Tim Henri Victor Geypens adalah pemain kelahiran Oldenzaal, Belanda, pada 21 Juni 2005. Memiliki garis keturunan Indonesia dari kakek pihak ibunya, Geypens telah resmi menjadi Warga Negara Indonesia (WNI) sejak Februari 2025.

Saat ini, Geypens merumput di kompetisi kasta kedua Belanda (Eerste Divisie) bersama FC Emmen. Ia bergabung dengan klub tersebut pada musim panas 2024 setelah menimba ilmu di akademi bergengsi, FC Twente dan Heracles Almelo.

Di FC Emmen, pemain setinggi 184 cm ini telah membuktikan kapasitasnya sebagai pemain muda potensial yang mampu bersaing di level profesional Eropa, dengan catatan penampilan yang konsisten baik sebagai starter maupun pemain pengganti.

Apa yang membuat John Herdman terpikat pada pemuda berusia 20 tahun ini? Setidaknya ada tiga keistimewaan utama. Antara lain soal versatilitas (multifungsi), meski posisi alaminya adalah bek kiri (left-back), Geypens memiliki kemampuan ofensif yang mumpuni.

Di FC Emmen, ia sering didorong lebih ke depan menjadi sayap kiri (left winger) atau gelandang kiri. Kemampuannya untuk mengisi seluruh koridor kiri lapangan memberikan fleksibilitas luar biasa bagi strategi Herdman.

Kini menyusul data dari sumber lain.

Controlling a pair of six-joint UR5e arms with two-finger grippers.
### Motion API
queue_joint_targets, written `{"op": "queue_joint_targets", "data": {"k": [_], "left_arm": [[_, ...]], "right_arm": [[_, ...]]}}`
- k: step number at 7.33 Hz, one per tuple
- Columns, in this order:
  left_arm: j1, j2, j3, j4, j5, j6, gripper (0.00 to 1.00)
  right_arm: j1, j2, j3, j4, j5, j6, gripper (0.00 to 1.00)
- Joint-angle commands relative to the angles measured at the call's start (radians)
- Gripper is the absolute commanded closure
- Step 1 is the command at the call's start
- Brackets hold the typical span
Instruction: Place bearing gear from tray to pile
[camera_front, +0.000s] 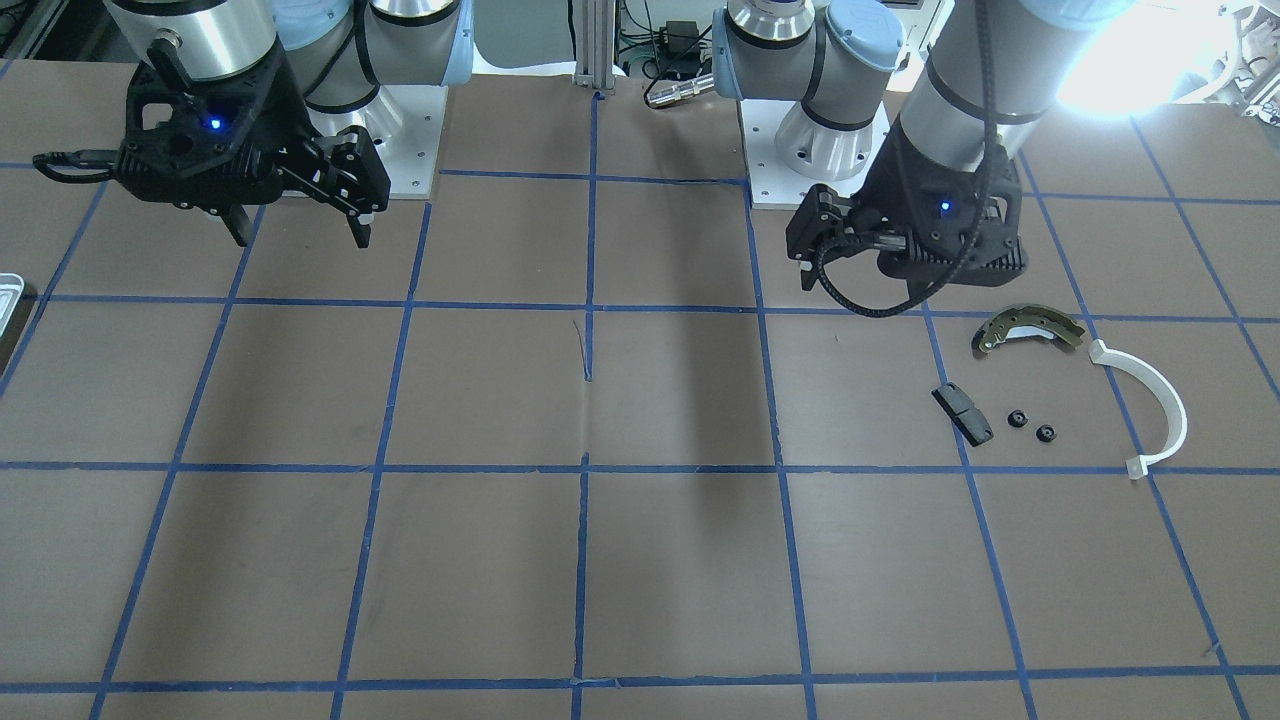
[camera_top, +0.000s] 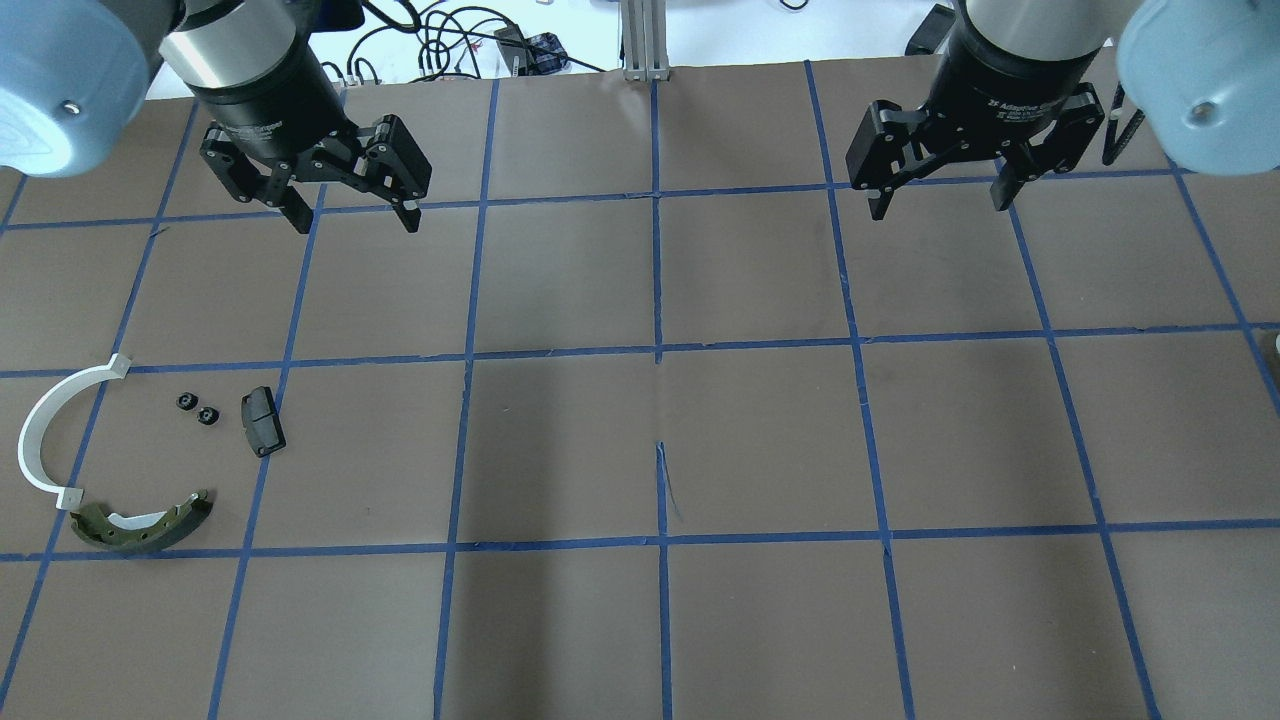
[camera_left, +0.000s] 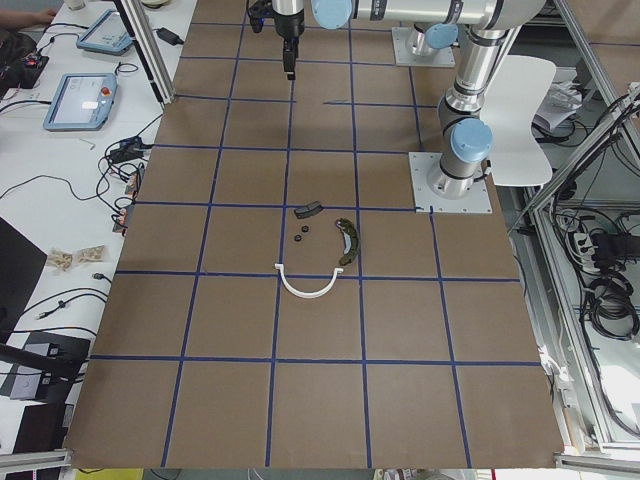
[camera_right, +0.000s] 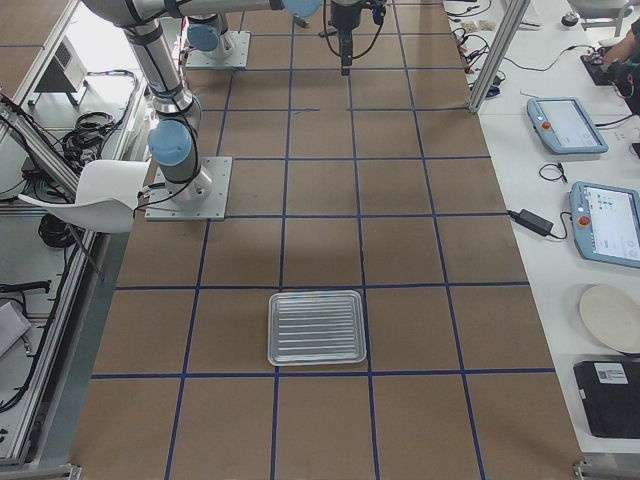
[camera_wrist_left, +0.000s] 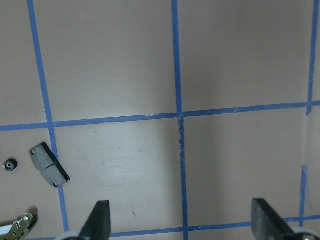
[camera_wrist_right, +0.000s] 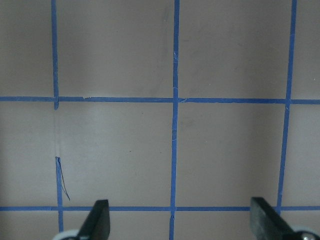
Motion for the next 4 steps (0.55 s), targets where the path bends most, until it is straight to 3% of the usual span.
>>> {"op": "queue_joint_targets", "data": {"k": [1, 4], "left_arm": [[0.008, 0.032, -0.002, -0.022, -0.015, 0.029, 0.0], [0.006, 0.041, -0.005, -0.03, 0.002, 0.023, 0.0]], "right_arm": [[0.0, -0.001, -0.001, -0.001, 0.0, 0.0, 0.0], [0.0, 0.001, -0.001, -0.007, 0.0, 0.0, 0.0]]}}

Ia memiliki atribut fisik dan kaki kiri yang dominan. Dengan tinggi 184 cm, ia memiliki postur yang ideal untuk duel udara dan ketahanan fisik, standar yang sangat disukai Herdman dalam membangun tim yang tangguh. Sebagai pemain berkaki kiri kidal, ia memberikan sudut operan dan umpan silang yang natural dari sisi kiri.

Geypens dikenal memiliki work rate yang tinggi. Ia tidak hanya disiplin dalam bertahan, tetapi juga berani melakukan penetrasi ke area pertahanan lawan, sebuah elemen penting dalam skema transisi cepat.

Pemanggilan Geypens menjawab kebutuhan mendesak akan kedalaman skuad di sektor bek kiri. Selama ini, posisi tersebut sangat bergantung pada Calvin Verdonk. Kehadiran Geypens memberikan persaingan sehat sekaligus opsi pelapis yang sepadan.

Lebih jauh lagi, keberadaan Geypens memberikan efek domino pada pemain lain. Dengan adanya Geypens di sisi kiri, pemain seperti Nathan Tjoe-A-On dapat digeser lebih ke tengah untuk mengisi pos gelandang bertahan jika diperlukan, terutama saat pemain kunci seperti Thom Haye berhalangan tampil.

Herdman, yang dikenal dengan pendekatan taktis yang cair, membutuhkan pemain yang “pintar” secara posisi, dan Geypens masuk dalam kriteria tersebut.(*)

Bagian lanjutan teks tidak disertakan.